Compute the expected signature

Compute an HMAC-SHA256 of the signed string using your webhook secret as the key, then hex-encode the result.
4

Compare signatures

Prefix your computed digest with sha256= and compare it to the value of X-Webhook-Signature. Use a constant-time comparison to prevent timing attacks.
5

Check the timestamp

Verify that the timestamp is within 5 minutes of your server’s current time. Reject requests with timestamps that are too old to protect against replay attacks.
Your webhook secret is shown only once when you create the webhook.
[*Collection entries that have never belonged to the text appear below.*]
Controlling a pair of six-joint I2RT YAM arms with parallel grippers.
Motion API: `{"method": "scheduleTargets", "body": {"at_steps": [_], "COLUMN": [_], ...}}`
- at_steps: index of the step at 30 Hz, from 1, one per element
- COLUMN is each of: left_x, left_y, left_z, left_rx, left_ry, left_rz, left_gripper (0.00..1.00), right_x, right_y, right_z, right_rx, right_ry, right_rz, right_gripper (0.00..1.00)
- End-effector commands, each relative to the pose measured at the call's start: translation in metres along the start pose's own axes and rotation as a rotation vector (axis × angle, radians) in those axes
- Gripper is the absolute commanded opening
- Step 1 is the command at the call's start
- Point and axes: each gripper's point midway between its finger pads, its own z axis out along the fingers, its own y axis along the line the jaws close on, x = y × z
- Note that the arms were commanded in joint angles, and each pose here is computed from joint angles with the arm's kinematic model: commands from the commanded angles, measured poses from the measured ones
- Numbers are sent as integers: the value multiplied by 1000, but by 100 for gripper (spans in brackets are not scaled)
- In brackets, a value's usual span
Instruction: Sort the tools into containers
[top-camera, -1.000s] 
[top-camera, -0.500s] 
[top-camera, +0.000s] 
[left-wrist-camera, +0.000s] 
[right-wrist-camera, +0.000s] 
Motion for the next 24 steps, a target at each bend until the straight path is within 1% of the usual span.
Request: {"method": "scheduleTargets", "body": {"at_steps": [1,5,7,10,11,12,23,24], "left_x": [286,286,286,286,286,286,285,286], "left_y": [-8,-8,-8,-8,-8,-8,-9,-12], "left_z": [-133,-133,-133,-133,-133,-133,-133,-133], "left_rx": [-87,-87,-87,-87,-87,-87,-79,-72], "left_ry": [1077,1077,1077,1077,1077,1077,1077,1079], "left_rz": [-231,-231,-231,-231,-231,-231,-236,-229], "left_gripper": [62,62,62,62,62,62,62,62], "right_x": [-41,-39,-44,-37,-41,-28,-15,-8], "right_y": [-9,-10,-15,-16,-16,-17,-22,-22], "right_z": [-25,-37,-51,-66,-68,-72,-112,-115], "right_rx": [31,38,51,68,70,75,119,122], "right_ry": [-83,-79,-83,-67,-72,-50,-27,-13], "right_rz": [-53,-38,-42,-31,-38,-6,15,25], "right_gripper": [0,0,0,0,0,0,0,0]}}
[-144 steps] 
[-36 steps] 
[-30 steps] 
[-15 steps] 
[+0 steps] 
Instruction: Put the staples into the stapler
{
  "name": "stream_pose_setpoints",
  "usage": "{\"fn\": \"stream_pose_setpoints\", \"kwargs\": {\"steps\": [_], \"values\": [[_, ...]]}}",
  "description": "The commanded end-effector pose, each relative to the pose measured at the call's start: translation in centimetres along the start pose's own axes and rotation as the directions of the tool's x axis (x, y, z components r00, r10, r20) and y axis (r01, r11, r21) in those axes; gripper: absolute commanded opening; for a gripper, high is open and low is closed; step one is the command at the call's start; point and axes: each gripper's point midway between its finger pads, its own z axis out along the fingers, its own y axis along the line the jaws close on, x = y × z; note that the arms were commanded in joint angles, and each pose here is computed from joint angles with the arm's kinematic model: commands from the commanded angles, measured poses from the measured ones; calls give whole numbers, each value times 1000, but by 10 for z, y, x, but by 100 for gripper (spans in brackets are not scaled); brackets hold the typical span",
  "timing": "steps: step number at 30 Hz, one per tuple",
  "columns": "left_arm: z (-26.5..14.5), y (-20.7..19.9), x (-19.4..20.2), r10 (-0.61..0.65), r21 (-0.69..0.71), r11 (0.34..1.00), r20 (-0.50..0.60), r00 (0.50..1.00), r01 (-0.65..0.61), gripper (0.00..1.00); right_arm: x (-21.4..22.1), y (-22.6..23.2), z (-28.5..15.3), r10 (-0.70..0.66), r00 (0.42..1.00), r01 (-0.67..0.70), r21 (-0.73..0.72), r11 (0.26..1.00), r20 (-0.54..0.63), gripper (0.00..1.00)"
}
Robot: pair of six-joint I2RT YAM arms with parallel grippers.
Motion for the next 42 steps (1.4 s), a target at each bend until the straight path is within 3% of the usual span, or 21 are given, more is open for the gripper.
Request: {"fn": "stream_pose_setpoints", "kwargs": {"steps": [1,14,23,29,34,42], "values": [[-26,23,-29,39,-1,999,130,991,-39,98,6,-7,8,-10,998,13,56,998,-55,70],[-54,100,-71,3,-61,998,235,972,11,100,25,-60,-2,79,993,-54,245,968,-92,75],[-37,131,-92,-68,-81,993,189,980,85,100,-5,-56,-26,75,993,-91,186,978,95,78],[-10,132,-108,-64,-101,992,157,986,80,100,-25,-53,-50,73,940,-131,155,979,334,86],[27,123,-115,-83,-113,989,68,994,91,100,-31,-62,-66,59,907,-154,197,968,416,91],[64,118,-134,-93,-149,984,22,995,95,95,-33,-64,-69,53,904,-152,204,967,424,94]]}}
Store it in an environment variable or secrets manager immediately — you cannot retrieve it again from the API.

Code examples

import hashlib
import hmac
import time
from flask import Flask, request, abort

app = Flask(__name__)

WEBHOOK_SECRET = "your_webhook_secret_here"  # From environment variable


def verify_signature(raw_body: bytes, timestamp: str, signature: str) -> bool:
    # Reject requests older than 5 minutes
    current_time = int(time.time())
    if abs(current_time - int(timestamp)) > 300:
        return False

    # Build signed string: timestamp + "." + raw body
    signed_string = f"{timestamp}.".encode() + raw_body

    # Compute expected HMAC-SHA256 signature
    expected = "sha256=" + hmac.new(
        WEBHOOK_SECRET.encode(),
        signed_string,
        hashlib.sha256,
    ).hexdigest()

    # Constant-time comparison to prevent timing attacks
    return hmac.compare_digest(expected, signature)


@app.route("/webhook", methods=["POST"])
def handle_webhook():
    signature = request.headers.get("X-Webhook-Signature", "")
    timestamp = request.headers.get("X-Webhook-Timestamp", "")
    raw_body = request.get_data()  # Raw bytes before JSON parsing

    if not verify_signature(raw_body, timestamp, signature):
        abort(401, "Invalid webhook signature")

    event = request.get_json()
    print(f"Received event: {event['type']}")
    # Process the event here...

    return "", 200

Security best practices

Compute the signature against the raw bytes of the request body, not a parsed and re-serialized version. JSON serializers can reorder keys or change whitespace, which will break signature verification.
An attacker who intercepts a valid signed request could resubmit it later. Rejecting requests with timestamps older than 5 minutes eliminates this risk without affecting legitimate deliveries.
Use hmac.compare_digest (Python), crypto.timingSafeEqual (Node.js), or hash_equals (PHP) instead of == when comparing signatures. Standard string comparison can leak timing information that helps an attacker forge signatures.
Keep your webhook secret in an environment variable or a secrets manager. Never hardcode it in source code or commit it to version control.